The reduction in daily FX purchases by Norges Bank last week fell short of expectations and exacerbated the weakened krone. A well-telegraphed 25bp rate hike this week and a larger reduction in FX purchases are necessary moves for the Bank to assist NOK, but external factors remain crucial, and we believe a sustained NOK recovery will not be a story until 2H23.
A predictable 25bp increase this week
The Norwegian central bank is expected to raise interest rates by 25 basis points on May 4, bringing the policy rate to 3.25 percent. This should not come as a surprise, given that this is precisely what policymakers told us they intended to do last time. In addition, they anticipate another increase in interest rates in June, and March’s projections indicated a remote possibility of a similar move later in the year.
The motive is reasonably evident. The Norwegian krone (NOK) was 7% weakened on a trade-weighted basis by the March meeting compared to the beginning of the year. Combined with some concerns regarding recent wage data, this was sufficient to prompt a substantial upgrade to Norges Bank’s rate forecasts.
Since then, the “big picture” has not changed significantly. The Bank generates its interest rate forecasts in a fairly mechanical and transparent manner, and the significant variables have not changed significantly.
The trade-weighted NOK is marginally weaker than the Bank’s previous forecast. Oil prices are marginally higher across the curve, but not by a significant amount. Moreover, core inflation matched Norges Bank’s recent projections.
This week, there are no new forecasts, and the Bank is likely to do little more than indicate its intention to raise rates again in June. Further NOK depreciation and additional hawkish repricing among major economies could persuade Norges Bank to take an additional step later in the year.
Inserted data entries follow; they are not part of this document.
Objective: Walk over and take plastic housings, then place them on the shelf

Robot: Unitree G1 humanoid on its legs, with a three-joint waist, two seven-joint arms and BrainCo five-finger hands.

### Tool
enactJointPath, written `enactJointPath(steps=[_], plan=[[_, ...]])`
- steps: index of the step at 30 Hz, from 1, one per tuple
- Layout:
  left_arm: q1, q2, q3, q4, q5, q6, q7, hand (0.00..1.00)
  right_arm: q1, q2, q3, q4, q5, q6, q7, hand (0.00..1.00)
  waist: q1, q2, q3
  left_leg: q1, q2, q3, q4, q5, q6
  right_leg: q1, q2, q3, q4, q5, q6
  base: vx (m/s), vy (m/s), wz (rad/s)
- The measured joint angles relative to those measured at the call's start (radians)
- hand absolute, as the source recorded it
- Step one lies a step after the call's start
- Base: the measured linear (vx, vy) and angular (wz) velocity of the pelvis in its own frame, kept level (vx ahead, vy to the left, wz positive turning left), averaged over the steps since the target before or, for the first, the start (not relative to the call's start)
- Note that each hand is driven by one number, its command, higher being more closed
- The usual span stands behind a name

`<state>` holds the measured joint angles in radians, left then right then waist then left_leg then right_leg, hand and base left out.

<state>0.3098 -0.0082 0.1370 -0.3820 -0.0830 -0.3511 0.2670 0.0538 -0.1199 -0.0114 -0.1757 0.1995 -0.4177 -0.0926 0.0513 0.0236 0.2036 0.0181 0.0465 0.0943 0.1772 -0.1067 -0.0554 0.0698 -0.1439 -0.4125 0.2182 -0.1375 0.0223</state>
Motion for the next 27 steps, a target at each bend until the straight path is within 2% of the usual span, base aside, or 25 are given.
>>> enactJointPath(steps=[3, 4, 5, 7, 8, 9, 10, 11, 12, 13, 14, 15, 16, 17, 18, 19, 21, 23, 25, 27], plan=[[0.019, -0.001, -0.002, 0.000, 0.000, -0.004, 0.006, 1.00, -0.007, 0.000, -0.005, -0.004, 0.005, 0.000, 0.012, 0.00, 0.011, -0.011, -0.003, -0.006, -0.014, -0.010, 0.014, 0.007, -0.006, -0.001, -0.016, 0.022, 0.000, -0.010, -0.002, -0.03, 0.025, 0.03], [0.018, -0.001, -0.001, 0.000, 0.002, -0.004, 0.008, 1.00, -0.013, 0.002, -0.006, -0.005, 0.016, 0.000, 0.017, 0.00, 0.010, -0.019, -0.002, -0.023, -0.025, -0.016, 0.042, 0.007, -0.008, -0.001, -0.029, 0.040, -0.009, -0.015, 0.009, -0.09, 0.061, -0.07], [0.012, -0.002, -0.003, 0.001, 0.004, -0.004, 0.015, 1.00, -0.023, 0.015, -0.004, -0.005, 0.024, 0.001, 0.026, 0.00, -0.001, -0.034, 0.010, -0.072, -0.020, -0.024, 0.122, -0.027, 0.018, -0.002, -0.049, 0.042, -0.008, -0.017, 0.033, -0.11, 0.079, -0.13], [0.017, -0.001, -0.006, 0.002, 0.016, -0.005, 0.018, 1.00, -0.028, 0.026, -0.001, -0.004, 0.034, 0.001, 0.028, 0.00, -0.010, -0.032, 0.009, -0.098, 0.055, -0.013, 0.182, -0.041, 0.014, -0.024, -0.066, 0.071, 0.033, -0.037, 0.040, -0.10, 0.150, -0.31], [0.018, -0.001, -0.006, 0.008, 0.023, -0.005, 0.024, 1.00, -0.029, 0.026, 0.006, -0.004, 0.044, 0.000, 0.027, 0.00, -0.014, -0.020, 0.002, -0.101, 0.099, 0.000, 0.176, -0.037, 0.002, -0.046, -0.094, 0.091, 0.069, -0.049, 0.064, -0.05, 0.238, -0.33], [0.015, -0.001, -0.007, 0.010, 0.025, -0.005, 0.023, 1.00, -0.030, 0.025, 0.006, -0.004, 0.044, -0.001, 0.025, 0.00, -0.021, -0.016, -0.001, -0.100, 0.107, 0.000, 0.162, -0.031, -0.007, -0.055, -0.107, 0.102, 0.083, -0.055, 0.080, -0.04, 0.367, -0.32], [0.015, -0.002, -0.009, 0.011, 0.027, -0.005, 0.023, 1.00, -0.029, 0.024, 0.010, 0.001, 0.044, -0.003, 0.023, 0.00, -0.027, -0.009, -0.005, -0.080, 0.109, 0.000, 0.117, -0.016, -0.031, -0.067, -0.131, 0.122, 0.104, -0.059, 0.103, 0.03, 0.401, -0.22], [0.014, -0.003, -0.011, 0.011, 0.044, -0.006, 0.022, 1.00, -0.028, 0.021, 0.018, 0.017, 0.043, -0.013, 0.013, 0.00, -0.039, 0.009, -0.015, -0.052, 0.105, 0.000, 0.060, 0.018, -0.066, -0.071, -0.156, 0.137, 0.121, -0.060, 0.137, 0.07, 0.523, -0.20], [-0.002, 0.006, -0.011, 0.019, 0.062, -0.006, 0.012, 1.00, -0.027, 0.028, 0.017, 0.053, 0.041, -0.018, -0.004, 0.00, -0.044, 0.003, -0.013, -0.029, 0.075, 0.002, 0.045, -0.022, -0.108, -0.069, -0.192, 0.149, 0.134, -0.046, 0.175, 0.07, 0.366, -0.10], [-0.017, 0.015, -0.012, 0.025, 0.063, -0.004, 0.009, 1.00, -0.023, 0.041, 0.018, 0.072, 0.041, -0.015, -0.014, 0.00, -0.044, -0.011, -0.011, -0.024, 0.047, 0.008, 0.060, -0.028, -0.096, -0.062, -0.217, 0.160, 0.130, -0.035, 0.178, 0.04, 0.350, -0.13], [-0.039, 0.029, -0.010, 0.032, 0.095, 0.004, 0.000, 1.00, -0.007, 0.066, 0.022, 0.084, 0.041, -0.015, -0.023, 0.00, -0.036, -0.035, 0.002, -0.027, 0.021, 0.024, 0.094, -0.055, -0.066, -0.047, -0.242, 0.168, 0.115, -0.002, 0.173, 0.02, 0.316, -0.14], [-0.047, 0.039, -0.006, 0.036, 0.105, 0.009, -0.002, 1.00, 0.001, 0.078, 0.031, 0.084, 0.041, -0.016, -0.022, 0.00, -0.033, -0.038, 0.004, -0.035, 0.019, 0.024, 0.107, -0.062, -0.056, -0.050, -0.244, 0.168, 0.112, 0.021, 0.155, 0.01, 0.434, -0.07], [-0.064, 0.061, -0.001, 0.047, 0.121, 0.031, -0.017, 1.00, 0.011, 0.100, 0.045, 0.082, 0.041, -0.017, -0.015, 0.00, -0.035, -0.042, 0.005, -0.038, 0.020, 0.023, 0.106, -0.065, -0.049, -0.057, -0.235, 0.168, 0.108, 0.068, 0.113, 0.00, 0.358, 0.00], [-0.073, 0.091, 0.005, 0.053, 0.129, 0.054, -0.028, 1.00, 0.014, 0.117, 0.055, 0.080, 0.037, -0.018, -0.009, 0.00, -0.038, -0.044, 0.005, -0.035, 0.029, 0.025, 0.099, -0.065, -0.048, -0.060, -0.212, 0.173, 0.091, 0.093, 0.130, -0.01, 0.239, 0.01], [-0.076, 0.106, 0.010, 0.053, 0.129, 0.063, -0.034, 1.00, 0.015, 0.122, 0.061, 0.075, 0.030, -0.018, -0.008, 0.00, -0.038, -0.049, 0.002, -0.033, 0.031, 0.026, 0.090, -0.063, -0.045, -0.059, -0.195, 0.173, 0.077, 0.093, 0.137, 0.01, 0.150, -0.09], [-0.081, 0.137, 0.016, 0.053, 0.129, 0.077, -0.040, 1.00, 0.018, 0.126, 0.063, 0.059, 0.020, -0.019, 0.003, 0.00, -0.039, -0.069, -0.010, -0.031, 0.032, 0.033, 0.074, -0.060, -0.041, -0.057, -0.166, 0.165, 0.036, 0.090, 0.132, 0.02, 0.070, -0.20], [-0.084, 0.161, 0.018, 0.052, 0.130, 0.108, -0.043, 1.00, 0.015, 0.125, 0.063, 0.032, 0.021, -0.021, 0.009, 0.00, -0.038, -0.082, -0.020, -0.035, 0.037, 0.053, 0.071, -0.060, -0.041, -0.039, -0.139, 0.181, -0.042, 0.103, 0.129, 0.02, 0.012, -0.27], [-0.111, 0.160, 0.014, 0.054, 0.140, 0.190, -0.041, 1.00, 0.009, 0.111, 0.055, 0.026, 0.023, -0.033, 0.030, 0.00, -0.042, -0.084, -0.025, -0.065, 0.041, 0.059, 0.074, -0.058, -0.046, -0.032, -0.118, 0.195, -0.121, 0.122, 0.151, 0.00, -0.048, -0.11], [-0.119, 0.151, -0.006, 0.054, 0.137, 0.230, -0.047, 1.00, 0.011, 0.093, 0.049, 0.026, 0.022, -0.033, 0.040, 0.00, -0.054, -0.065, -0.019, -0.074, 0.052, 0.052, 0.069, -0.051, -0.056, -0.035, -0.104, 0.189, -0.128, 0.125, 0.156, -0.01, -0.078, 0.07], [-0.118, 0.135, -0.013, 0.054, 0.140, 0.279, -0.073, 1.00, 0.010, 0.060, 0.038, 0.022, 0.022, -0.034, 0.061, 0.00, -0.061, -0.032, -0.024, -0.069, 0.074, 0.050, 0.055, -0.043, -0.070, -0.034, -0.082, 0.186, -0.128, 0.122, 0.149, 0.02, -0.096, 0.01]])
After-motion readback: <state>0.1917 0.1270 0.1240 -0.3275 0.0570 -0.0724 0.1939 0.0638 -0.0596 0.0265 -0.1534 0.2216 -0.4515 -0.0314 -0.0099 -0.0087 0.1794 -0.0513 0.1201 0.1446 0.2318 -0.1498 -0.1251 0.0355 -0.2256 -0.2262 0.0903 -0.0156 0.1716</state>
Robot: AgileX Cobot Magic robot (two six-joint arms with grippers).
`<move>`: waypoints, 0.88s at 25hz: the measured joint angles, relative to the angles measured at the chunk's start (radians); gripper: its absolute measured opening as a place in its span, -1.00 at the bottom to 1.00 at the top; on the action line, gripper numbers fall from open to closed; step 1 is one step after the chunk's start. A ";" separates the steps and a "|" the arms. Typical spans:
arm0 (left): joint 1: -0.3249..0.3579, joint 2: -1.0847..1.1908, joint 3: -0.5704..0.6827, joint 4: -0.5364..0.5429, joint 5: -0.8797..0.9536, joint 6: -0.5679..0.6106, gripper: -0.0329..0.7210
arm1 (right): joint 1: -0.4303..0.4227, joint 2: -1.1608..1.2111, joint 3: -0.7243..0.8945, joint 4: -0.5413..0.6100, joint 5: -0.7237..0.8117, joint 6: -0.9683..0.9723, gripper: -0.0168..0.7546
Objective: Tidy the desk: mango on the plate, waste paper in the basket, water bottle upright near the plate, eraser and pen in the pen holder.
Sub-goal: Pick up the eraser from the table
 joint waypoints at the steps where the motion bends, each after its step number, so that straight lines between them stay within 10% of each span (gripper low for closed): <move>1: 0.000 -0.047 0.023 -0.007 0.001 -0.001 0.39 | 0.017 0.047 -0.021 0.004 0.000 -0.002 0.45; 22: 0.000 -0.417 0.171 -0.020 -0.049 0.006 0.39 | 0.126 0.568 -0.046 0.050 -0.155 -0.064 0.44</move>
With a US recession on the horizon and our prediction of significant Fed rate reduction by the end of the year, we are confident that the tightening cycle will likely end in June.
Norges Bank interest rate forecasts
The markets anticipated greater cuts in daily FX purchases…
Some factors contributing to the krone’s depreciation are beyond Norges Bank’s control, including the recent market turmoil and reduced liquidity conditions in FX, which struck NOK especially hard given that it is the G10’s least liquid currency. At the same time, it can be argued that certain Norges Bank instruments are impeding NOK’s recovery.
In November, we argued for a decline in Norges Bank’s daily FX purchases as a tool to support a domestic currency that was already underperforming. This has indeed transpired, albeit at a slower rate than the markets would consider to be genuinely supportive of the currency.
The NOK’s markedly negative reaction to last week’s announcement of a further reduction of daily FX purchases from NOK 1.5 billion to NOK 1.4 billion, which were likely deemed insufficient, is illustrative.
Norges Bank daily FX transactions
but external factors are the primary influencers
In our opinion, external factors remain the preponderant factor for NOK. Despite disappointing market expectations, the reduction in daily purchases is a supportive factor for NOK, and while a sharper reduction in FX purchases – which may well materialize around a government budget revision in June – would be welcome, it would not be enough to compensate for the krone’s unfavorable external environment.